§ Extracted records:
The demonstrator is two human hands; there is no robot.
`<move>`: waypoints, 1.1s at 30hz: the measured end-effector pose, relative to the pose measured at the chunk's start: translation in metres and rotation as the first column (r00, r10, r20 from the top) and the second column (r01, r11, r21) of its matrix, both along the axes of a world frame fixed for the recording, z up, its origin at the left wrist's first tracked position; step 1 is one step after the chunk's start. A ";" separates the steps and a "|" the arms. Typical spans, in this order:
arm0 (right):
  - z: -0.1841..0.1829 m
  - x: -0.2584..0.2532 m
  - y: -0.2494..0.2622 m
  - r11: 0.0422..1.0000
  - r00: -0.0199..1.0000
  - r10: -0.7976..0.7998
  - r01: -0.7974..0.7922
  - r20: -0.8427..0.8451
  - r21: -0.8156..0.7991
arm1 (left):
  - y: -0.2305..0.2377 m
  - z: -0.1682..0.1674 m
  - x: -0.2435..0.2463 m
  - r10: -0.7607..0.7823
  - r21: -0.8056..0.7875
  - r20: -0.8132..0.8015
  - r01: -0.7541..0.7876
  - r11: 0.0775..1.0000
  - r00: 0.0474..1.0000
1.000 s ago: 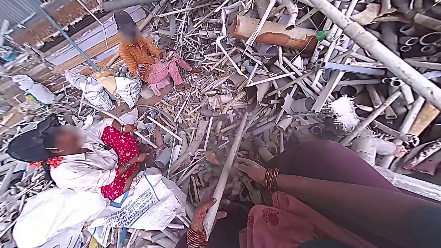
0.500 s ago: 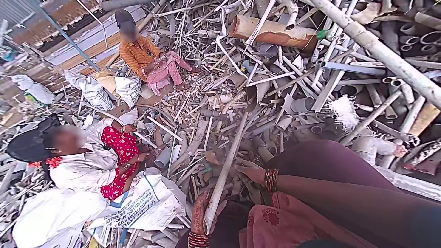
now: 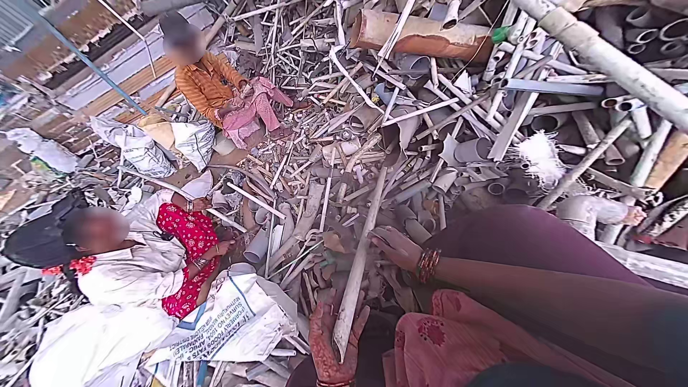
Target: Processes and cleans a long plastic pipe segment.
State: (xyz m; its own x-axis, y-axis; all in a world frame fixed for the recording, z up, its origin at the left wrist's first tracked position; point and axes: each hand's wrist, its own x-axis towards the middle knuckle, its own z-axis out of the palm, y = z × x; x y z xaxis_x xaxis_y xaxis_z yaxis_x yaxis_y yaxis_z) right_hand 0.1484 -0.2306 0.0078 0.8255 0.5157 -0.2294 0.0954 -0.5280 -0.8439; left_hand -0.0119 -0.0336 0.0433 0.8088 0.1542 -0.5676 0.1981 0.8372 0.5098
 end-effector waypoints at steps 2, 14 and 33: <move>-0.013 0.006 0.000 0.993 0.984 0.116 -0.113 0.134 -0.026 | -0.001 -0.002 0.003 0.033 0.108 -0.074 -0.025 0.994 0.997; -0.048 0.010 0.009 0.927 0.914 0.375 -0.366 0.157 -0.083 | 0.008 -0.011 0.009 0.233 0.331 -0.102 -0.188 0.925 0.967; -0.048 0.009 0.008 0.923 0.905 0.385 -0.377 0.180 -0.074 | 0.005 -0.013 0.010 0.280 0.331 -0.073 -0.241 0.912 0.957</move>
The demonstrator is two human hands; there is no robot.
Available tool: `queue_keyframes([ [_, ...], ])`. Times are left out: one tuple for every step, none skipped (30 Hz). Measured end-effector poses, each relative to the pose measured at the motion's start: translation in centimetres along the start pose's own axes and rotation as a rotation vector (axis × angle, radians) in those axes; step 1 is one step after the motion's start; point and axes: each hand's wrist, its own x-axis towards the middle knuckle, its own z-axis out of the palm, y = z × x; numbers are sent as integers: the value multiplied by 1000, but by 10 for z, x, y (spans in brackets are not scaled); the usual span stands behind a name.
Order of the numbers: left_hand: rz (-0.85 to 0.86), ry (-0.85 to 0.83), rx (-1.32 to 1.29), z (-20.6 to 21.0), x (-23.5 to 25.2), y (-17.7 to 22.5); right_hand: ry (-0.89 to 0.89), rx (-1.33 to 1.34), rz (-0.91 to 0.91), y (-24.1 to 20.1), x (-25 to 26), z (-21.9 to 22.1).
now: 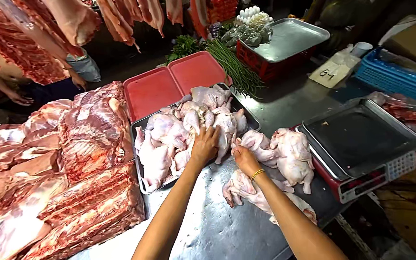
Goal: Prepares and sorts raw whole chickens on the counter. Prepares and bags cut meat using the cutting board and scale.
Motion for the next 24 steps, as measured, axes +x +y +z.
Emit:
queue_keyframes([
  [-42, 36, -21, -3, -8, 10, -22, 68, -12, 7, -15, -9],
  [-84, 69, -57, -7, -16, 24, -71, 131, -24, 14, -40, -23],
  [-112, 91, -116, -15, -26, 43, -126, 198, -38, 22, -73, -37],
  [-111, 84, -186, -22, -38, 64, -165, 272, -59, 35, -112, -50],
  [-78, 28, -279, -29, -52, 87, -179, 355, -92, 53, -152, -64],
  [-20, -54, -379, -31, -65, 108, -164, 429, -142, 76, -192, -77],
  [61, -117, -451, -26, -76, 127, -134, 469, -187, 99, -231, -93],
  [154, -160, -466, -15, -87, 143, -107, 475, -221, 121, -270, -112],
  [237, -178, -434, 1, -97, 155, -74, 465, -238, 137, -307, -132],
  [293, -171, -390, 17, -103, 161, -39, 455, -249, 150, -339, -153],
  [318, -154, -355, 31, -107, 162, -3, 476, -255, 158, -366, -171],
  [324, -132, -329, 40, -109, 158, 46, 507, -250, 167, -388, -184],
  [324, -102, -294, 43, -109, 152, 129, 535, -222, 178, -402, -191],
  [323, -64, -256, 43, -107, 145, 260, 535, -125, 202, -413, -194],
  [311, -44, -219, 42, -106, 138, 437, 490, 20, 242, -420, -191],
  [297, -41, -185, 40, -105, 131, 594, 377, 156, 294, -421, -183],
  [282, -55, -160, 36, -104, 124, 637, 216, 262, 341, -419, -176],
  [260, -77, -140, 32, -103, 119, 598, 98, 332, 370, -411, -170],
  [224, -99, -125, 27, -101, 115, 552, -10, 364, 378, -393, -163],
  [178, -109, -118, 22, -98, 113, 508, -72, 343, 365, -369, -153],
  [122, -131, -109, 14, -97, 116, 506, -85, 260, 341, -345, -136],
  [56, -176, -104, 6, -92, 124, 534, -67, 113, 317, -319, -111],
  [-18, -244, -108, 0, -82, 139, 555, -40, -47, 294, -287, -88],
  [-101, -326, -106, -2, -72, 160, 540, -16, -169, 275, -252, -65],
])
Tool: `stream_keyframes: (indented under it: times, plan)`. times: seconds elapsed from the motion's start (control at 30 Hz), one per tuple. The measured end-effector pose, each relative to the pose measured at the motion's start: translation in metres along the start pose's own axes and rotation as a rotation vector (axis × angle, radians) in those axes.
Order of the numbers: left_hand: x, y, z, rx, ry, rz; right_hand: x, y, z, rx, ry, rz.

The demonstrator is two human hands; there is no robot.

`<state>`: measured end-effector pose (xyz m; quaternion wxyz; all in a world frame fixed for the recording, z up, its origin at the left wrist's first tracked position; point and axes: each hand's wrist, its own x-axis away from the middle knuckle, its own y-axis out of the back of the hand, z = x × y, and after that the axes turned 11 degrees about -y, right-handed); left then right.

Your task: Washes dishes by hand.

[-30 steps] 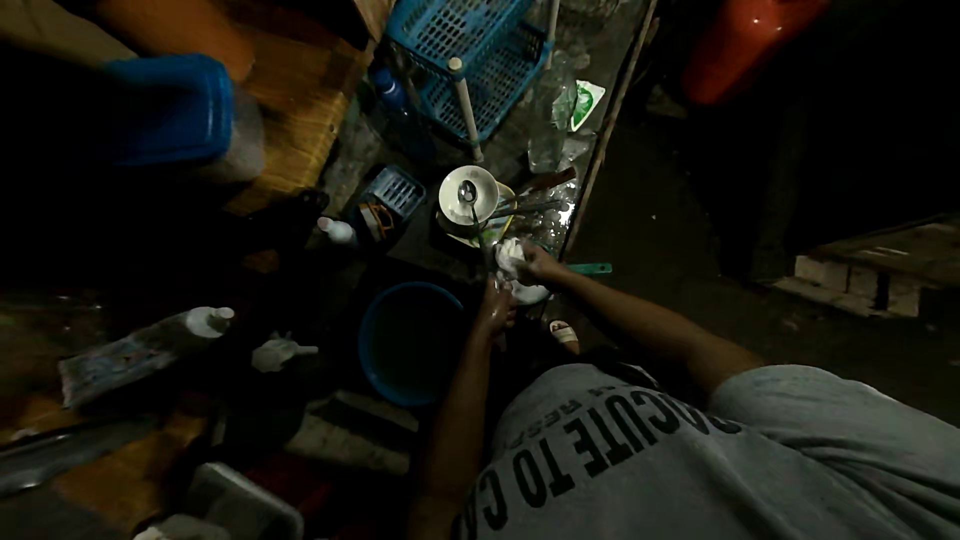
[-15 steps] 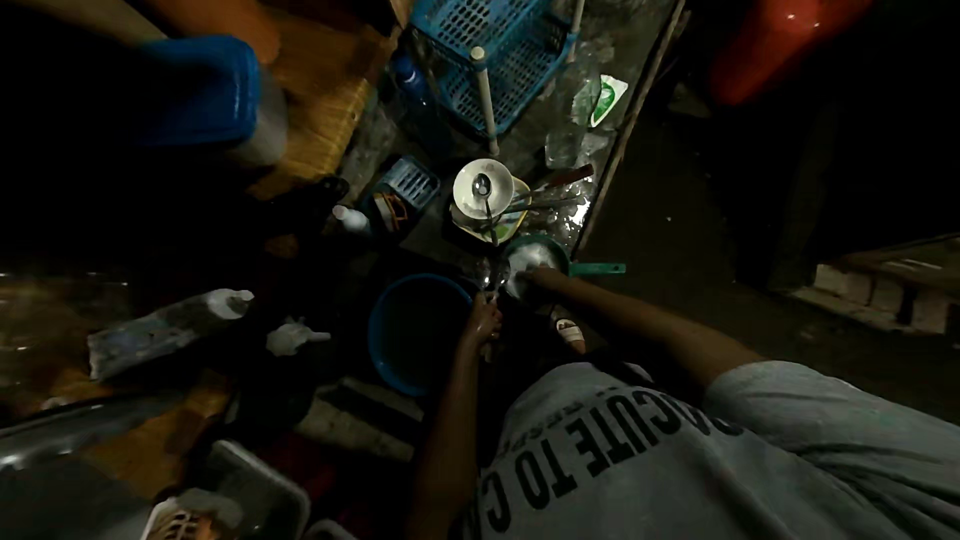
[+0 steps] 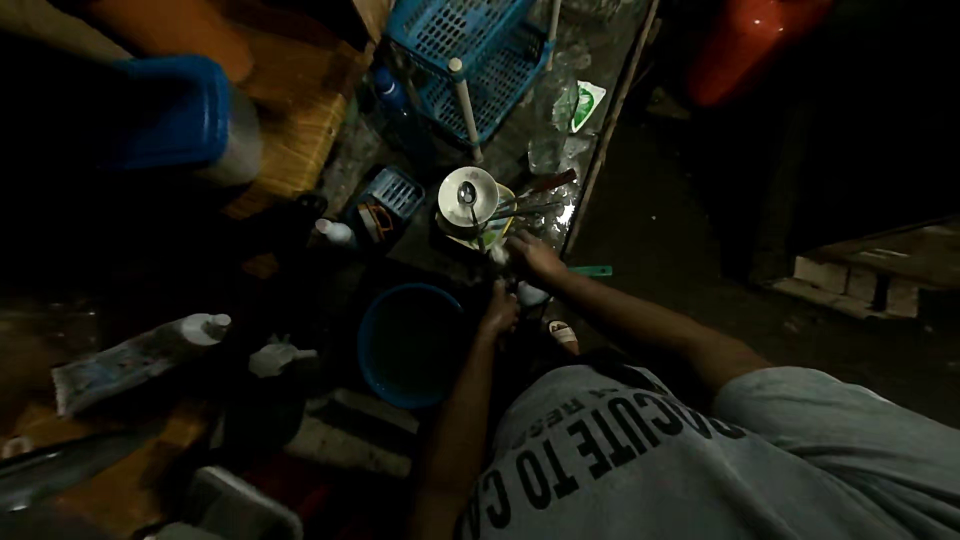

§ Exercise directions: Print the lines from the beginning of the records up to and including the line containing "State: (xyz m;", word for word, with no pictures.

§ Solution:
The demonstrator is two human hands; there is no robot.
`<move>`: waypoints, 1.1s at 30hz: the measured end-effector pose, relative to the pose measured at the chunk's start: translation in metres and rotation as the first column (r00, r10, r20 from the top) and the second column (r01, r11, r21) of its matrix, both along the axes of a world frame fixed for the recording, z up, its origin at the left wrist's first tracked position; step 1 is one step after the chunk's start. A ";" separates the steps and a "|" the arms. Typical spans, in this order:
arm0 (right):
  - z: -0.1841..0.1829 m
  - x: -0.2584..0.2532 m
  - y: -0.2494..0.2622 m
  - r11: 0.0422..1.0000
  - r00: -0.0199..1.0000
  - r10: -0.7976..0.7998
  - r01: -0.7974..0.7922
  - r20: -0.8427..0.8451
  - r21: -0.8156..0.7991
arm1 (left):
  - y: -0.2305..0.2377 m
  - z: -0.1682..0.1674 m
  - x: -0.2435..0.2463 m
  - r10: -0.7607..0.7823
  - r21: -0.8056..0.7875
  - r20: -0.8132..0.8015
  - r01: -0.7541..0.7876
  - r11: 0.0775..1.0000
  - r00: 0.0474..1.0000
1.000 s ago: 
0.500 s ago: 
now: 
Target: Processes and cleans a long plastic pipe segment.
State: (xyz m; its own x-axis, y-axis; all in a world frame fixed for the recording, z up, its origin at the left wrist's first tracked position; point and axes: each hand's wrist, its own x-axis towards the middle knuckle, its own z-axis out of the palm, y = z × x; x y z xaxis_x xaxis_y xaxis_z yaxis_x yaxis_y yaxis_z) right_hand 0.1484 -0.2306 0.0078 0.8255 0.5157 -0.2294 0.0954 -0.5280 -0.8439; left_hand -0.0119 -0.0336 0.0433 0.8088 0.1542 -0.5676 0.1981 0.8372 0.5098

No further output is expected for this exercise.